The basic criteria for a project are in new section 3. They do not exclude modernisation.

Mr. Milan

The Minister says that the Bill does not exclude modernisation. That is slightly different from what he was saying a moment ago—that modernisation is included. It might have been much easier, Mr. Deputy Speaker, if the amendment that I tabled to insert the word, "modernisation" had been taken with this group of amendments. I have considered new section 3 on page 8 of the Bill. It does not refer to modernisation. We must assume, therefore, that that is excluded. If that is not so, can the Parliamentary Under-Secretary tell us where the concept of modernisation comes in, given that he has already told us that replacement expenditure will not be eligible? Will he also tell us where the small firms provision will be dealt with?

Mr. Trippier

The small firms provision to which I have referred thus far is for those which are exempt from the cost-per-job-limit and which are involved with the modernisation proposals anyway. That is an important point. The right hon. Gentleman is concerned about small firms. We are aware that the European Commission does not allow replacement investment. It allows modernisation. I have already gone to some trouble to define that. The question of replacement investment does not arise because that is not allowed by the European Commission. [Interruption.] It is not allowed. In any event, that does not arise in the context of these amendments, because there is no problem for companies which employ more than 200 people. If the numbers of jobs increased, there would not be any assistance in the form of regional development grants anyway.

8.30 pm
Mr.

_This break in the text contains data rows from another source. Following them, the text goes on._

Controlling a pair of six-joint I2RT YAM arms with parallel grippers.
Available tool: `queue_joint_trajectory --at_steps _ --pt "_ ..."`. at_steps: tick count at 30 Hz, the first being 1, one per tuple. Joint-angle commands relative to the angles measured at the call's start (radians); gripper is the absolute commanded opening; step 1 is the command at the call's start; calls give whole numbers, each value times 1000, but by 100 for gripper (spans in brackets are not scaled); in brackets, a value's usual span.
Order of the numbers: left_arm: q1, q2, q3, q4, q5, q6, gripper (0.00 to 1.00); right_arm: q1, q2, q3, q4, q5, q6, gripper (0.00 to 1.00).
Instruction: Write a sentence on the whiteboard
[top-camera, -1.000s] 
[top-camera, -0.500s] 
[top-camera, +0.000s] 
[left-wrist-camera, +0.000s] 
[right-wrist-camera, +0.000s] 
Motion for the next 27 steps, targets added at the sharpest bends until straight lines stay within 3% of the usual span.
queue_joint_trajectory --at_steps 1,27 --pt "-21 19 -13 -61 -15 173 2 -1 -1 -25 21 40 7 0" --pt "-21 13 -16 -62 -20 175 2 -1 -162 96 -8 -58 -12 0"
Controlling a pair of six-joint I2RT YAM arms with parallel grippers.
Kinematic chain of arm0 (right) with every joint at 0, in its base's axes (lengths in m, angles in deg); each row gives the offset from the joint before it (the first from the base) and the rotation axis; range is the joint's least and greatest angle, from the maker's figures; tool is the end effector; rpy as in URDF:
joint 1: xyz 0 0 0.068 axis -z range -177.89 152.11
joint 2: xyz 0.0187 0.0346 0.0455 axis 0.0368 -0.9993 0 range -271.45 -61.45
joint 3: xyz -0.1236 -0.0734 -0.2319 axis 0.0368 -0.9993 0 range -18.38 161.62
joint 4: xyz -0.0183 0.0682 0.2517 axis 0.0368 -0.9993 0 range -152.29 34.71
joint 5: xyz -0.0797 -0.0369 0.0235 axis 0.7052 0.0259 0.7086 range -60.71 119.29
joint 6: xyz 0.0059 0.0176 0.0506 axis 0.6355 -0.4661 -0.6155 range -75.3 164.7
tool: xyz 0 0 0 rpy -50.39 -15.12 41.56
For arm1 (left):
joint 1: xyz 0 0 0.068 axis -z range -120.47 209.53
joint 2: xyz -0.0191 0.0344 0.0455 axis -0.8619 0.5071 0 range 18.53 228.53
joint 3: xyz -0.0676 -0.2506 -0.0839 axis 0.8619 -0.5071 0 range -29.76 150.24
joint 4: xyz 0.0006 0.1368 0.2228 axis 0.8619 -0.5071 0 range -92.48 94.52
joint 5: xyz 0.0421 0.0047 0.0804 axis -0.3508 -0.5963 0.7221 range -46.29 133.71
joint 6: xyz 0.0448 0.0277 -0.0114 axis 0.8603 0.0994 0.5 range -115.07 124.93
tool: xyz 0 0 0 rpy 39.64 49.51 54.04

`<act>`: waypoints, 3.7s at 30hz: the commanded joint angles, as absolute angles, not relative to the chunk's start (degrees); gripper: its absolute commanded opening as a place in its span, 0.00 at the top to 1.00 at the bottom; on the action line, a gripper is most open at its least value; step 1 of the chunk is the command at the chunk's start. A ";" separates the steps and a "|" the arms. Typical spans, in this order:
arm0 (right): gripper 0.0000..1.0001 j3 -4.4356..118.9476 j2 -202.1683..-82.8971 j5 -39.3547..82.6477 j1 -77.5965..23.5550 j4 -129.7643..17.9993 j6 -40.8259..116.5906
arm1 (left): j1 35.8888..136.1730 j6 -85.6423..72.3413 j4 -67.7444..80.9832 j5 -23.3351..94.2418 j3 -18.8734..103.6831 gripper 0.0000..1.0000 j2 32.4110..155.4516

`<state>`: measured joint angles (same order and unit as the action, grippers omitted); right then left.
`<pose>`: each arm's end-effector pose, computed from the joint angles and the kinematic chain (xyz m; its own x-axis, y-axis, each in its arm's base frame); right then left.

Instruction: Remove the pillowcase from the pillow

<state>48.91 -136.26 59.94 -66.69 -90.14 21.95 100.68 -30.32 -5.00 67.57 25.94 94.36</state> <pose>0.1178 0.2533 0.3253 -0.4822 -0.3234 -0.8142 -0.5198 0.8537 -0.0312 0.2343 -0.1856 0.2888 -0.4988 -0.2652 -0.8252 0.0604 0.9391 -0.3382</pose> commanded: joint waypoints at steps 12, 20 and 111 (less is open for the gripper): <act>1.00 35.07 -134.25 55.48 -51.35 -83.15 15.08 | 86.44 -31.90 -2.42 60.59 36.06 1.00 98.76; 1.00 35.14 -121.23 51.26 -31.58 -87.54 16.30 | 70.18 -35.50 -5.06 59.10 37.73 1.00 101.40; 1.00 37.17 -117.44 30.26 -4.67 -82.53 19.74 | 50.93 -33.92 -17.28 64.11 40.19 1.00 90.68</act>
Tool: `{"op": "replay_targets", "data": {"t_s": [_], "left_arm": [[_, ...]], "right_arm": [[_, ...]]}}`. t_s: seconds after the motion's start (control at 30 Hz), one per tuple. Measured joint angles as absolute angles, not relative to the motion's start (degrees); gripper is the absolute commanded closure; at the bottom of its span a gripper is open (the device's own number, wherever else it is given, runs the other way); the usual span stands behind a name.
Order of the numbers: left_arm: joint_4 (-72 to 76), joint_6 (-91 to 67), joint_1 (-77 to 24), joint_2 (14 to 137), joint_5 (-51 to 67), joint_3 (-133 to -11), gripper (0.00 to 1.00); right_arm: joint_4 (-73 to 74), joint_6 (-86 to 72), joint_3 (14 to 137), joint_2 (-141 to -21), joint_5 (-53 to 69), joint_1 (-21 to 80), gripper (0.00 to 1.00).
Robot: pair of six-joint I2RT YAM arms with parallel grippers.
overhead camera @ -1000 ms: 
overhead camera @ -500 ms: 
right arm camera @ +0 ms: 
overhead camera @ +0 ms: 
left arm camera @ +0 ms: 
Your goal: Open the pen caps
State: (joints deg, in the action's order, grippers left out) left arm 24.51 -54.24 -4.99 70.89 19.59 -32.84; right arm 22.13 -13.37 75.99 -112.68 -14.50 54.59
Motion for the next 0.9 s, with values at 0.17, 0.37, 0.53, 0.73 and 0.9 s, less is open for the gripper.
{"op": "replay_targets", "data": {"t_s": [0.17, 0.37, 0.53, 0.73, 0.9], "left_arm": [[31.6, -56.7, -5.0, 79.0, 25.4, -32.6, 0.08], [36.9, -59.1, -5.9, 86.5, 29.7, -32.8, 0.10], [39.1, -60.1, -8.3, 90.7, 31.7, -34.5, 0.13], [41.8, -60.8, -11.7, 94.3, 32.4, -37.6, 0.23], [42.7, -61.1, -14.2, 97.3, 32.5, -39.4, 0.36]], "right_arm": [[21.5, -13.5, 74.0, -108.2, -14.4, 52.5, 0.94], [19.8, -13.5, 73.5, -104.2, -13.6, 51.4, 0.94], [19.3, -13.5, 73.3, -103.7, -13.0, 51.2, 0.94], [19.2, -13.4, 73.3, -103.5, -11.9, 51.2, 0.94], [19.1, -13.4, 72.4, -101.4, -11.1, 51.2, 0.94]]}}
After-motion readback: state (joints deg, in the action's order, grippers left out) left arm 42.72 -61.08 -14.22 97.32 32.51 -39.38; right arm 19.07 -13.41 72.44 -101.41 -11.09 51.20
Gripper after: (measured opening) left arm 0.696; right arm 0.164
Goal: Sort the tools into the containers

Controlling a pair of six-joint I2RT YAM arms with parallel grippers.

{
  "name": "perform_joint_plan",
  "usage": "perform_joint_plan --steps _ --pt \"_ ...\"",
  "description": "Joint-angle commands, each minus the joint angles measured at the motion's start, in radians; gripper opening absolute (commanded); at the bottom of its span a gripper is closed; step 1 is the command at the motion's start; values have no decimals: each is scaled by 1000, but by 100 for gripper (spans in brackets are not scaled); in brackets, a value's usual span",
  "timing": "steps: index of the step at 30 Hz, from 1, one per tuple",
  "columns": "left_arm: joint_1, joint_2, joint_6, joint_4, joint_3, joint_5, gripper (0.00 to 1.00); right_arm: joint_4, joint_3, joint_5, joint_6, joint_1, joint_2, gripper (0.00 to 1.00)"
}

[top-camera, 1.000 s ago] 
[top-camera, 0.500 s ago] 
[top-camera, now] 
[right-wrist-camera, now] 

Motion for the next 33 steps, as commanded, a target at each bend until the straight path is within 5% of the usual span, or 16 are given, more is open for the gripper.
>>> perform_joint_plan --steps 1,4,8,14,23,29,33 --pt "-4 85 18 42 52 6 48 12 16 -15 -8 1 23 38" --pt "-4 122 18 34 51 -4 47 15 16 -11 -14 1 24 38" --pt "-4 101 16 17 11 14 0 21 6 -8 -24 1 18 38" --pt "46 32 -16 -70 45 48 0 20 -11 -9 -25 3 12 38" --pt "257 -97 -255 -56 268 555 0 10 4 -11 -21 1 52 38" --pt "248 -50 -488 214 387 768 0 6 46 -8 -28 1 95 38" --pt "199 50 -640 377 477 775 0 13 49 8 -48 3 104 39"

Milian

That is all very interesting, but I should like to return to the subject of modernisation. The Minister says that that is included in the Bill, but he is the only person who is able to see it there. However, he is apparently unable to tell us where it appears. I tabled amendment No. 11, which would insert the words "or modernise". It has not been selected, but as the Minister seems to think that it would be a good idea to include that concept in the Bill, will you accept a manuscript amendment, Mr. Deputy Speaker? It would appear that the Minister must be willing to accept such an amendment. It would seem to be an oversight that the concept is not in the Bill, as he obviously intended it to be included.

Mr. Deputy Speaker

I am sorry, but I cannot help the right hon. Gentleman. His amendment was not selected because it was out of order.

Mr. Trippier

I have to say—

Mr. Milian

On a point of order, Mr. Deputy Speaker. Can you explain why my amendment was out of order?

Mr. Deputy Speaker

The right hon. Gentleman knows very well that the selection of amendments is not a matter for debate. I was trying to help him and the House when I explained why his amendment was not selected. However, the right hon. Gentleman knows perfectly well that it is not possible for the Chair to argue the toss over the selection of amendments.

Mr. Milian

Further to that point of order, Mr. Deputy Speaker. I am not arguing about the selection of the amendments. I was just interested to know why my amendment was out of order when, according to the Minister, the concept is already covered in the Bill.

Mr. Deputy Speaker

I allowed the right hon. Gentleman to refer to an amendment that had not been selected because it seemed appropriate given the argument that he was making. However, we cannot argue about those amendments that have been selected and those that have not.

Mr. Trippier

I am anxious to be as helpful as possible to the right hon. Gentleman. We are obviously going to some pains to identify where the matter is mentioned in the Bill. However, the right hon. Gentleman must be right and I shall not argue with him. The word "modernisation" is not in the Bill. However, I understand that it does not need to be in it, as non-job-creating modernisation is to be excluded by the cost per job limit, except for small firms.

Mr. Pike

Perhaps the Minister can let me know whether I have understood the position correctly. Is it true that if modernisation did not create any jobs in an industry that employed more than 200 people, but nevertheless meant that the firm could maintain its competitiveness and its present number of employees, it would not be eligible for any grant or assistance? If so, that industry could collapse as a result of the Government's failure to assist.

Mr. Trippier

That is completely wrong. Those companies that apply for assistance when they are only going to maintain or preserve existing jobs will come under section 7. On Second Reading and in Committee we said that we had moved assistance for preserving jobs away from the automaticity and predictability of regional development grants to section 7 regional selective assistance.

Mr. Williams

A company which employed 198 people and which intended to expand would presumably qualify for modernisation grant, yet if it expanded and employed 210 people it would presumably be too big to qualify for it. Would it get the grant?

Mr. Trippier

At this stage it is rather too early for us to determine whether the figure is to be 200. The right hon. Gentleman must not draw me out too much on that point. If the Government decided that the qualification for a small firm was the figure of 200, the company which the right hon. Gentleman mentioned would be eligible.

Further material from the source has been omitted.